StoreWebException: code=ErrorEwsAutodiscover, reason=GetUserSettings failed, smtpAddress=Bob@Company.com, Autodiscover Uri=https://autodiscover.Company.com/autodiscover/autodiscover.svc, Autodiscover WebProxy=<NULL>, WebExceptionStatus=ConnectFailure —> System.Net.WebException: Unable to connect to the remote server —> System.Net.Sockets.SocketException: No connection could be made because the target machine actively refused it 40.96.38.248:443

Our environment is a common one now I think, a combination of Exchange Online with Skype for Business On Premises.  And unlike the people who are Both Online, or Both OnPrem, our Skype for Business Mobile client doesn’t get to enjoy server side Conversation History.  The key reason, OAuth.  I’ve gone through the Microsoft process of configuring Onprem with Online, and it’s ugly, MSLink and honestly couldn’t tell if it did anything and it certainly didn’t get my Server-Side Conversation History working for mobile devices.  Fortunately a hero comes along, in this case Aaron Marks, who developed a script to make that step soooo much easier and quicker.  Configure-OAuth.  There are a couple of items you need to install on a Frontend, MS Online Service Sign-in Assistant and AAD PowerShell Download Link.  The key to this script that I keep forgetting, it MUST be run via the Azure Active Directory (AAD) PowerShell (elevated of course).  I keep trying with Skype PowerShell and fails miserably.  You must also be Global Admin on the O365 portal, Exchange and Skype Admin only is not sufficient.  Typical command:

Configure-OAuth_ExOn_Sfb_Server.ps1 -WebExt “webext.company.com”

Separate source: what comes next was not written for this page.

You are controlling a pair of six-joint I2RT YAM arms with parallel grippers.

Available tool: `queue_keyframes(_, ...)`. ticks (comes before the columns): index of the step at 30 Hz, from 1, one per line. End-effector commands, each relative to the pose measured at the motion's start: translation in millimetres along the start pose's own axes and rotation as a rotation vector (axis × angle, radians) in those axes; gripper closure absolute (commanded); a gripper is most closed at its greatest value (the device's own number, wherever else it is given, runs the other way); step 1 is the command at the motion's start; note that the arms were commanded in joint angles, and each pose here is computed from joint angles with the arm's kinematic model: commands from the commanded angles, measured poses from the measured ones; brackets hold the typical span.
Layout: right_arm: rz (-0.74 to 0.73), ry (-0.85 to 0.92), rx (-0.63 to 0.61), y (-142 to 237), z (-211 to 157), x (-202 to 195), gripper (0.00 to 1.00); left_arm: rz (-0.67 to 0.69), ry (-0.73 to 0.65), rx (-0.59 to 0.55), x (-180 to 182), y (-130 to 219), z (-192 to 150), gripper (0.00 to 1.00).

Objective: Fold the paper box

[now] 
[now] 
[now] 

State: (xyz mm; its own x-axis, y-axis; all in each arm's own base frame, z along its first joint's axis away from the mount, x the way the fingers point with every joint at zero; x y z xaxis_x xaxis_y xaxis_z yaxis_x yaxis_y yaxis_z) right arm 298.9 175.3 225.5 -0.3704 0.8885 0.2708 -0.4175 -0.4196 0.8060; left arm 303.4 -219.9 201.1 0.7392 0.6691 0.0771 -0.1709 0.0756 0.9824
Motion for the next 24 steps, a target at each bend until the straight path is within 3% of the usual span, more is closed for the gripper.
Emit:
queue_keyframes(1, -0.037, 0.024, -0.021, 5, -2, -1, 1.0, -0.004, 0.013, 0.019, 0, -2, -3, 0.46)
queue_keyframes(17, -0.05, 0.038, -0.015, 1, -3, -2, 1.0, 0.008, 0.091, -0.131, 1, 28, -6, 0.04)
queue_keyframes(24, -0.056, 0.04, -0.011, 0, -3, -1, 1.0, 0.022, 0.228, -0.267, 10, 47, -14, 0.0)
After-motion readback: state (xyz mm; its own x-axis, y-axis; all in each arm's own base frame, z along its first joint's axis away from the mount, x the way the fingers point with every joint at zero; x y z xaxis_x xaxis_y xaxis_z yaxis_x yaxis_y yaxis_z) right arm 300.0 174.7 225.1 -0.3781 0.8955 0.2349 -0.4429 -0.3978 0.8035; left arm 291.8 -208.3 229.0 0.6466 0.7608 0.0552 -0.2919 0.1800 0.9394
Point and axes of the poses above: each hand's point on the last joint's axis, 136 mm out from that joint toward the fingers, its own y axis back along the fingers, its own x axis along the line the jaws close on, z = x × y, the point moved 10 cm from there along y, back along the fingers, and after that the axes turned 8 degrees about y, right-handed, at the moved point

Works extremely well, but still no conversation history for mobile.

This weekend I completed a pool-to-pool transition and I’m reviewing the logs, damn 32054.  Complaining about the Autodiscover again.  I’m thinking maybe the ExchangeAutodiscoverUrl line of csOAuthConfiguration is maybe supposed to be changed to autodiscover.outlook.com or something equally ridiculous. (damn, still can’t spell rediculus without autocorrect).  Next hero walks in, this time Adam Hand and he nonchalantly mentions to set the ExchangeAutodiscoverUrl with HTTP instead of HTTPS.  I don’t know where he got the divine inspiration for that gem, but a few expletives were emitted on my part.  Maybe all you super Skype Admins knew this, if so, you’re jerks.  :p  MS support certainly didn’t when I had a running conversation for 3 months about this exact scenario not working.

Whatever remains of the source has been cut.